Transcript: What We Know About Reducing Suicide Risk

December 7, 2015

Charles Raison, MD, talks with John Mann, MD, about the current state of knowledge on suicide risk factors. To watch a video of their conversation, click here.

DR. RAISON: Good morning, I’m Dr. Charles Raison. I’m on the Steering Committee of the US Psych Congress, and I’m here with Dr. John Mann. Thank you for being with us. I want to talk to you a little about suicide this morning. One of the famous things we say in psychiatry is that we’re terrible at predicting suicide. But we’ve gotten a little better, haven’t we? I think now in recent years, is it the case that we have a better idea of things that suggest that someone is either at increased risk of either killing themselves or trying to kill themselves? 

DR. MANN: Well, what we’ve gotten better at is understanding that the main risk for suicide in the Western world, including the United States, is someone who is suffering from a depressive episode and is untreated. So, if we can raise the bar slightly, which is diagnose more people and treat them effectively, then we’re going to reduce the suicide rate. 

DR. RAISON: And, what percentage of people that kill themselves, do we know what percentage would qualify as having a current major depressive episode? 

DR. MANN: About 90 to 95% of people have a psychiatric diagnosis at the time of death that we think is relevant for their suicide, and about 60% of those have a mood disorder. 

DR. RAISON: A lot of people have depression. Are there things within a mood disorder that somebody could watch for that increase the risk of someone killing themselves or trying to? 

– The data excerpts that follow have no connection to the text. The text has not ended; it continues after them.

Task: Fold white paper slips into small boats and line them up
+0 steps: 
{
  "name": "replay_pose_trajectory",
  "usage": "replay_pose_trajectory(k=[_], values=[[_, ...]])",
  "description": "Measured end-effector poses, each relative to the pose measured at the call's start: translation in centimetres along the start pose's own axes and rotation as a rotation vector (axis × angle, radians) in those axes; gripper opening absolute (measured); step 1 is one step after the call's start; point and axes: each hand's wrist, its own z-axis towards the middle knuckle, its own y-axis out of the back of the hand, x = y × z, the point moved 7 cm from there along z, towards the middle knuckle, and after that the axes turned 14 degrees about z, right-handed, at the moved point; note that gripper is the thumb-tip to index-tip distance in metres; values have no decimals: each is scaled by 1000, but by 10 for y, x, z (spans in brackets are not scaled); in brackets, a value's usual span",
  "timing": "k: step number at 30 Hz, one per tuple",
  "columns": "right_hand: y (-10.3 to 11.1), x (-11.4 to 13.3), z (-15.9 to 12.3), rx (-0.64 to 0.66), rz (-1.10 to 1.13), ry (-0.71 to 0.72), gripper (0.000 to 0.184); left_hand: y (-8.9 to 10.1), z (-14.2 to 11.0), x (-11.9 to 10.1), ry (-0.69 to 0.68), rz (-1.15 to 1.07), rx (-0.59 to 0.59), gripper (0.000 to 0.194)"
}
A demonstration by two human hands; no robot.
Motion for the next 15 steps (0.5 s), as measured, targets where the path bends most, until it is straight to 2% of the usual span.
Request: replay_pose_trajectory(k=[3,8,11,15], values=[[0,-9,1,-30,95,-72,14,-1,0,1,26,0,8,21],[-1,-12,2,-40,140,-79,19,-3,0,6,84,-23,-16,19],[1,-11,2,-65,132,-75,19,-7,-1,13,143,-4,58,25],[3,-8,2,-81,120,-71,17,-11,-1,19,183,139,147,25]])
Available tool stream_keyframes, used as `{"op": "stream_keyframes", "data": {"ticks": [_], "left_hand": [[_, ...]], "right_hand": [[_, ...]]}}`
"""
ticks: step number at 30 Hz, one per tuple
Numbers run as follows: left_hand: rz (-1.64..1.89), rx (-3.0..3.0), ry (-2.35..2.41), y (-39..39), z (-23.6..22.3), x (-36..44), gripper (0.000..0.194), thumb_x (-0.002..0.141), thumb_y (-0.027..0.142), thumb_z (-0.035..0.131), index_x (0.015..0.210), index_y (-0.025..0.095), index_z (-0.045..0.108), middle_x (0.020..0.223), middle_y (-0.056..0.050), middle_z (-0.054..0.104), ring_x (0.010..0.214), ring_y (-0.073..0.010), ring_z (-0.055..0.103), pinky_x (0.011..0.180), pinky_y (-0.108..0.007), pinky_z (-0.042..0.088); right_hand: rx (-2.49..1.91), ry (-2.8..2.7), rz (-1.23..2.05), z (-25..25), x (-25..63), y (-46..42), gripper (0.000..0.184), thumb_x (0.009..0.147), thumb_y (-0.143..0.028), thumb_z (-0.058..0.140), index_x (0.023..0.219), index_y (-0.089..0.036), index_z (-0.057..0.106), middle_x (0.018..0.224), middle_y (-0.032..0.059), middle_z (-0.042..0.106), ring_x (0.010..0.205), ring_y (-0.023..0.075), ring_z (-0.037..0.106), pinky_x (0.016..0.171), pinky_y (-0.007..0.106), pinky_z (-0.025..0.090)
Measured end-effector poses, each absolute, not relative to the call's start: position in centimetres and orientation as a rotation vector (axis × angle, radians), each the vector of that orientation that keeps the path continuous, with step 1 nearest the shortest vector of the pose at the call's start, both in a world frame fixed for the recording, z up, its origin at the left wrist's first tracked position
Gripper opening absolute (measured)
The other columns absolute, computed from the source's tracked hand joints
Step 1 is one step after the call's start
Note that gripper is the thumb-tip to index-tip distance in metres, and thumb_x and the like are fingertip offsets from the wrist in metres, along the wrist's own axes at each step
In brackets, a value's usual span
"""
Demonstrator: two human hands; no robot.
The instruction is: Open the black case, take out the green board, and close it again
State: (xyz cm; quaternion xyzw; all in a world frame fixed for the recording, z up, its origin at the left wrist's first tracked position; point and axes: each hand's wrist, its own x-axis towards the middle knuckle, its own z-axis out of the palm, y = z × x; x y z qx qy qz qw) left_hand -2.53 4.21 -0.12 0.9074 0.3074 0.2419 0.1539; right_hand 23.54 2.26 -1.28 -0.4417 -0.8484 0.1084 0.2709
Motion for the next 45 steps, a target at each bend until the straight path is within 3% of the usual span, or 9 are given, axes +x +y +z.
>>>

DR. MANN: So, the degree of clinical severity as distinguished by the clinician doesn’t seem to be very good at distinguishing people who are at risk from people who are not at risk. The patient is better at distinguishing themselves. The patients who describe a lot of suicidal thoughts feel very hopeless, see fewer reasons for living, perhaps feel pessimistic, for example, about the possibility of the antidepressants working. Those people are at greater risk. 

DR. RAISON: And I’ve heard, I’ve seen some data suggest, that people who are very anxious or agitated are also at increased risk. Has that held up in terms of being a risk factor? 

DR. MANN: It’s probably a little more complicated. The people who are mild-to-moderately anxious are actually afraid of doing things in general, and that includes making suicide attempts. But the people who have a psychomotor agitation, those people are at greater risk.  

DR. RAISON: So people that are pacing, agitated, if you see that acutely, that’s also a warning sign?

DR. MANN: Yes, one of the classic examples is the male inpatient with psychomotor agitation pacing up and down the unit. Those patients need to be watched very carefully. 

DR. RAISON: Yes, I’ve done inpatient work and I’ve seen a few of those come to a bad end. 

So, depression is very common, but are there other less common psychiatric conditions that are even a greater risk for suicide but just not, just don’t happen as often? 

DR. MANN: That’s a very good question. So, alcoholism is probably as dangerous or more dangerous, and since alcoholism is often comorbid with mood disorder, one really needs to watch those patients very carefully. 

Some conditions like eating disorders—people don’t usually think of eating disorders as a risk factor for suicide. But patients with eating disorders often have mood disorders as well as part of an eating disorder, so they do they do have an elevated suicide risk. 

DR. RAISON: What about people in a mixed state? The combination of depressive and a manic presentation, or people with mania? Even, you know, classic manias. Is there an increased risk there too? 

DR. MANN: When the person’s manic, purely manic, the risk is infinitesimal. But when they combine the mania with depression, the mixed state, then they’ve sort of got that drive and energy to do things at times when they’ve also got the depressive symptoms and the suicidal ideation. So those patients are at risk. So the goal of bipolar patients is basically to keep the depression at bay.    

DR. RAISON: Thank you. Very helpful, very fascinating.